Train Ride to Freedom

Although Douglass had made is successfully aboard the train, he had to wait with the other black passengers in the Negor Car for the train conductor to inspect his papers. Douglass states that “a brief glance” at the borrowed papers satisfied the conductor. But he was not free yet: the train travelled through several other slaves states, namely Delaware, on its way to New York. Douglass wrote, “Though I was not a murderer fleeing from justice, I felt perhaps quite as miserable as such a criminal.”

A Free Man

After landing in New York City, Frederick Douglass went on to Bedford, Massachusetts, where he arned his first actual money that no one could take from him. Douglass wrote, “To understand the emotion which swelled my heart as I clasped this money, realizing that I had no master who could take it from me,– that it was mine — that my hands were my own, and could earn more of the precious coin — one must have been in some sense himself a slave.”

The Underground Railroad

Douglass became an important part of the Underground Railroad, which helped fugitive slaves escape to freedom. The Underground Railroad was founded by a Quaker in 1787 as an objection to slavery. Other abolitionists, free blacks and white citizens, opened their homes, called stations, to slaves escaping to the North. Some even acted as “conductors”, going South and putting their own lives in great jeopardy to guide escaping slaves to the North (The Slave Trade by James Walvin). One of the most famous conductors was Harriet Tubman, a woman considered so dangerous to slaveowners that her capture was worth $40,000.
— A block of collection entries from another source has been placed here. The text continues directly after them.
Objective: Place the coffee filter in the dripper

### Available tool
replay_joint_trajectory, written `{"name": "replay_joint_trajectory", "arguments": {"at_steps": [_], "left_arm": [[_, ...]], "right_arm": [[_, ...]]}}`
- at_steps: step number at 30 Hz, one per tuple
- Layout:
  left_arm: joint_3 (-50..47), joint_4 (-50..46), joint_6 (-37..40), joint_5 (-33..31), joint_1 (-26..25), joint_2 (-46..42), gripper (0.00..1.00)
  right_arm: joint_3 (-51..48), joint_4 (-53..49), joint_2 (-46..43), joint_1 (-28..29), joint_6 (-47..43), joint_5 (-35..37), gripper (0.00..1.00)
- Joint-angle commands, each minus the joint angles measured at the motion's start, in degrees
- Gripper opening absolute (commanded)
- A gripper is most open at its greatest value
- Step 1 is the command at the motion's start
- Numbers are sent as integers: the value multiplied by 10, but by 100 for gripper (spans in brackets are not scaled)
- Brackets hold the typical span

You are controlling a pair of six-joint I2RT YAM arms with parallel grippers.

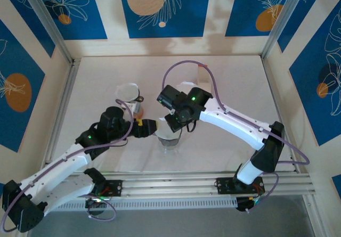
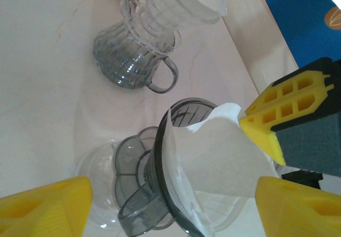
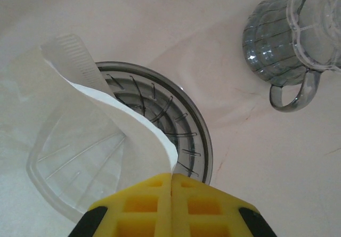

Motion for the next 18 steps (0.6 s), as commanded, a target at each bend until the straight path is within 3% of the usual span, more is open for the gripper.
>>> {"name": "replay_joint_trajectory", "arguments": {"at_steps": [1, 18], "left_arm": [[26, -12, 9, 30, 6, 9, 74], [21, -23, 18, 65, 5, 53, 61]], "right_arm": [[14, -19, 1, 11, 10, 46, 0], [11, -26, 19, 26, 11, 78, 0]]}}
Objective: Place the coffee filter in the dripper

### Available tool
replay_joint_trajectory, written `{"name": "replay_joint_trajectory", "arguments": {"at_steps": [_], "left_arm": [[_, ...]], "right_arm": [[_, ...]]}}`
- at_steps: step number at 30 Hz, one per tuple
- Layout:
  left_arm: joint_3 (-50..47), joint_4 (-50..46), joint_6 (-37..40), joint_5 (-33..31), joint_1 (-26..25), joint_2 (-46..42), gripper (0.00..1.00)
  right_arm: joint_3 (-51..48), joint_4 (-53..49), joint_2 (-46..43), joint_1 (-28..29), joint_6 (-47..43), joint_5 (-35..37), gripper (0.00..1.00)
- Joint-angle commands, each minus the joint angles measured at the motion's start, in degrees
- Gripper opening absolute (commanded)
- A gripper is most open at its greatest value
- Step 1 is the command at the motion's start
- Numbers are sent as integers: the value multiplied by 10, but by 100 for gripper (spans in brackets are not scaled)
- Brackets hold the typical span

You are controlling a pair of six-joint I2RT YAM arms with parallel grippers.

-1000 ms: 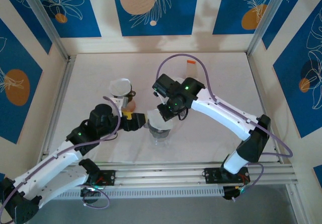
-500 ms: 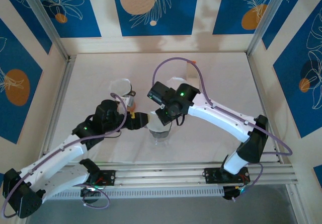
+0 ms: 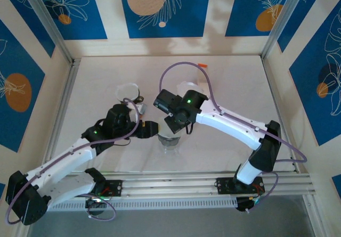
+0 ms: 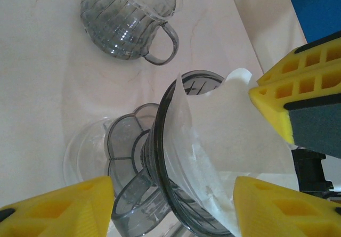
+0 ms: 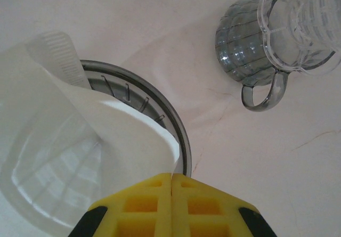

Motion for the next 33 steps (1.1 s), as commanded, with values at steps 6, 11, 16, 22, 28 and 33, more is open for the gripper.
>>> {"name": "replay_joint_trajectory", "arguments": {"at_steps": [6, 11, 16, 22, 28, 33], "left_arm": [[11, -16, 8, 12, 6, 0, 60], [11, -28, 7, 5, 5, 5, 56], [13, -33, 6, 8, 6, 9, 55], [11, -30, 4, 8, 6, 9, 55], [10, -28, 3, 9, 6, 10, 55], [9, -25, 0, 12, 6, 13, 56]], "right_arm": [[8, -11, 7, 10, 9, 11, 1], [5, -9, 8, 11, 10, 12, 8], [15, -9, -5, 11, 14, 31, 31], [16, 5, -27, 1, 13, 21, 44], [-3, 32, -39, -4, 6, -22, 26], [-14, 29, -35, -5, 8, -23, 9]]}}
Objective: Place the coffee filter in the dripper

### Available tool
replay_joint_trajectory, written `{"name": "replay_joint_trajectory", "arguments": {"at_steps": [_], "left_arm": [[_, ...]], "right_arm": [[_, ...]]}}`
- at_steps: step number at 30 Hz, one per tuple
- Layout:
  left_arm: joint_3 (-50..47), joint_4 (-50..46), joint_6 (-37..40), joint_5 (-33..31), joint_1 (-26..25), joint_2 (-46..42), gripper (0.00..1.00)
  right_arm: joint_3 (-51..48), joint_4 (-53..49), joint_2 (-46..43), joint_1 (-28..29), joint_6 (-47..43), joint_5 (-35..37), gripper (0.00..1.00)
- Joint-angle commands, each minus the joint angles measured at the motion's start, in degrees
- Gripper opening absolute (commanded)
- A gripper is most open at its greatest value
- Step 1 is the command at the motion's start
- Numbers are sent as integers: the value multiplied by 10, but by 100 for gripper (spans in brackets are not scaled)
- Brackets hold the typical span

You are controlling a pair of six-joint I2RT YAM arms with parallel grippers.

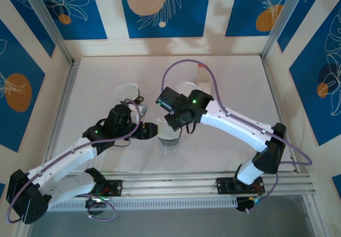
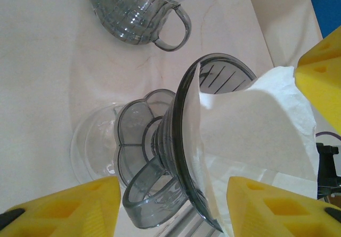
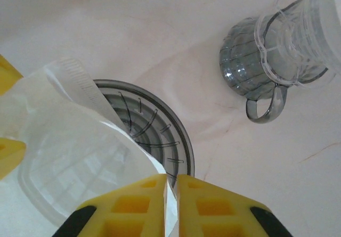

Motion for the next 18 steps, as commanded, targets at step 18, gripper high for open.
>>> {"name": "replay_joint_trajectory", "arguments": {"at_steps": [18], "left_arm": [[-5, 55, -37, 45, 13, 0, 65]], "right_arm": [[-39, 2, -2, 2, 4, 6, 0]]}}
Douglass worked as a conductor on the Underground Railroad, as well as a station master in Rochester, New York.

A Writer and a Speaker

In 1841, William Lloyd Garrison, a Quaker and abolitionist, heard Frederick Douglass speak and arranged for him to become a lecturer for the American Anti-Slavery Society. Soon after, Douglass began publishing books and aryicles detailing the atrocities committed against him and all African-Americans. His most read writings include A Narrative of the Life Frederick Douglass, An American Slave (1845); “The Heroic Slave”, pulblished in Autographs for Freedom(1853); My Bondage and My Freedom (1855); The Life and Times of Frederick Douglass (1881).

Legacy

In addition to speaking and writing on behalf of black Americans, Frederick Douglass was also a staunch supporter of women’s rights. Douglass was also the first African American nominated for Vice President of the United States. He fathered five children with his wife Anna and was an ordained Episcopalian miniter. Frederick Douglass died of a heart attack in 1895 but he is celebrated as one of the most important figures in the anti-slavery movement and black history. It was merely 170 years ago that Frederick Douglass escaped to freedom, changing the United States forever.